* Exercise brief: Take the lines below from the first through the one that contains "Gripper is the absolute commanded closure" and copy them exactly.

▶

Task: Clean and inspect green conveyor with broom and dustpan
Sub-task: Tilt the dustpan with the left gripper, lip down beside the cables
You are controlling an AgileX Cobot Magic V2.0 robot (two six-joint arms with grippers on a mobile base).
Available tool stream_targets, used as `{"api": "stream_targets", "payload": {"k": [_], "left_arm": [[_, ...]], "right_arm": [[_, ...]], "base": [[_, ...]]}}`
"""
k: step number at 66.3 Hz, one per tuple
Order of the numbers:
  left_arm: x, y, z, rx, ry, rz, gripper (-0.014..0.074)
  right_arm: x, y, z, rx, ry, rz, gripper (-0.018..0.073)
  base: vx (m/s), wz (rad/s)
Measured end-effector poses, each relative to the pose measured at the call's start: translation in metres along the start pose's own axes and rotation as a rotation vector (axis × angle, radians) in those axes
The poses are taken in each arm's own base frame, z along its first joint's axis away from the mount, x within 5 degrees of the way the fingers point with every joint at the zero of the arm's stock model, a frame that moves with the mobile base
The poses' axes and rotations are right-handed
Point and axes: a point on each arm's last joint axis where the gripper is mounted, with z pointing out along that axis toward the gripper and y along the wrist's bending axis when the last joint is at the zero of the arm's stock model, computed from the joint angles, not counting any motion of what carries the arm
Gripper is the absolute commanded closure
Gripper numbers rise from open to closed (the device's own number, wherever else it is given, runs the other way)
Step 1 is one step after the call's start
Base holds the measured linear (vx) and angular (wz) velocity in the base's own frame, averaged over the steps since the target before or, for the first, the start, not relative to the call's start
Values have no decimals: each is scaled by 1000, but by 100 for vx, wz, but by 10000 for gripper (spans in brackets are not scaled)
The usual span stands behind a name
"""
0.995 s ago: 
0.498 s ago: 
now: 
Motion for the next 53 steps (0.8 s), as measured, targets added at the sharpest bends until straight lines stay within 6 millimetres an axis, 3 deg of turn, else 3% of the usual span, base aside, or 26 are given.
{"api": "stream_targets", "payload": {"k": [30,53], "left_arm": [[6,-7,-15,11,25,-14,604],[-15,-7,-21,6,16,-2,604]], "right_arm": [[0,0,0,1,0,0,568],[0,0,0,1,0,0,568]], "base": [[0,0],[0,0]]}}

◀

* Written solution:
Task: Clean and inspect green conveyor with broom and dustpan
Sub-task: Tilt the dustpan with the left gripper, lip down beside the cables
You are controlling an AgileX Cobot Magic V2.0 robot (two six-joint arms with grippers on a mobile base).
Available tool stream_targets, used as `{"api": "stream_targets", "payload": {"k": [_], "left_arm": [[_, ...]], "right_arm": [[_, ...]], "base": [[_, ...]]}}`
"""
k: step number at 66.3 Hz, one per tuple
Order of the numbers:
  left_arm: x, y, z, rx, ry, rz, gripper (-0.014..0.074)
  right_arm: x, y, z, rx, ry, rz, gripper (-0.018..0.073)
  base: vx (m/s), wz (rad/s)
Measured end-effector poses, each relative to the pose measured at the call's start: translation in metres along the start pose's own axes and rotation as a rotation vector (axis × angle, radians) in those axes
The poses are taken in each arm's own base frame, z along its first joint's axis away from the mount, x within 5 degrees of the way the fingers point with every joint at the zero of the arm's stock model, a frame that moves with the mobile base
The poses' axes and rotations are right-handed
Point and axes: a point on each arm's last joint axis where the gripper is mounted, with z pointing out along that axis toward the gripper and y along the wrist's bending axis when the last joint is at the zero of the arm's stock model, computed from the joint angles, not counting any motion of what carries the arm
Gripper is the absolute commanded closure

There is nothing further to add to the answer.